**WHAT TO DO**: Images excluded, repeat each entry below exactly.

**SOURCE DATA**:
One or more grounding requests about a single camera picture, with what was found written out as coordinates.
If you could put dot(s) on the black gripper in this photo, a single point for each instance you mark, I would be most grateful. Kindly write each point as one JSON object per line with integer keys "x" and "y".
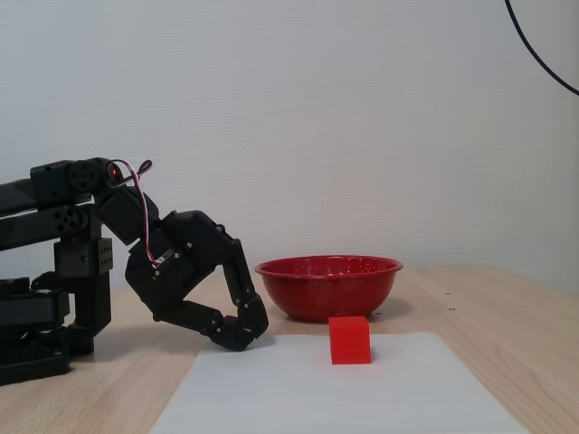
{"x": 177, "y": 267}

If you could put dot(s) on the red cube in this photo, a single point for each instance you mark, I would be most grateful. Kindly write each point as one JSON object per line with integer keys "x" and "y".
{"x": 349, "y": 341}

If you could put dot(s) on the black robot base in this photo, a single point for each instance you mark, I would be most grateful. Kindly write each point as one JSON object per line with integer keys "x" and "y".
{"x": 31, "y": 325}

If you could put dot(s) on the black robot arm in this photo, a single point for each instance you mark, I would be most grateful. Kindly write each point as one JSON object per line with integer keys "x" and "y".
{"x": 50, "y": 185}

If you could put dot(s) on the red speckled bowl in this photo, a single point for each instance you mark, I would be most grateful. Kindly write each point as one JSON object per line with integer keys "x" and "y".
{"x": 328, "y": 291}

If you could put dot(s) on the white paper sheet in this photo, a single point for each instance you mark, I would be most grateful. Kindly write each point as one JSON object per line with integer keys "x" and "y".
{"x": 325, "y": 393}

**OUTPUT FOR THIS EXERCISE**:
One or more grounding requests about a single camera picture, with what was found written out as coordinates.
If you could put dot(s) on the black gripper in this photo, a single point for each instance you mark, I would be most grateful. Kindly write each point as one JSON object per line with integer keys "x" and "y".
{"x": 177, "y": 267}

If you could put dot(s) on the red cube in this photo, a single point for each instance you mark, I would be most grateful. Kindly write each point as one JSON object per line with integer keys "x" and "y".
{"x": 349, "y": 341}

If you could put dot(s) on the black robot base in this photo, a single point for each instance you mark, I would be most grateful. Kindly write each point as one JSON object per line with integer keys "x" and "y".
{"x": 31, "y": 325}

If you could put dot(s) on the black robot arm in this photo, a single point for each instance you mark, I would be most grateful. Kindly write each point as one JSON object per line with integer keys "x" and "y".
{"x": 50, "y": 185}

If you could put dot(s) on the red speckled bowl in this photo, a single point for each instance you mark, I would be most grateful. Kindly write each point as one JSON object per line with integer keys "x" and "y".
{"x": 328, "y": 291}

If you could put dot(s) on the white paper sheet in this photo, a single point for each instance you mark, I would be most grateful. Kindly write each point as one JSON object per line with integer keys "x" and "y".
{"x": 325, "y": 393}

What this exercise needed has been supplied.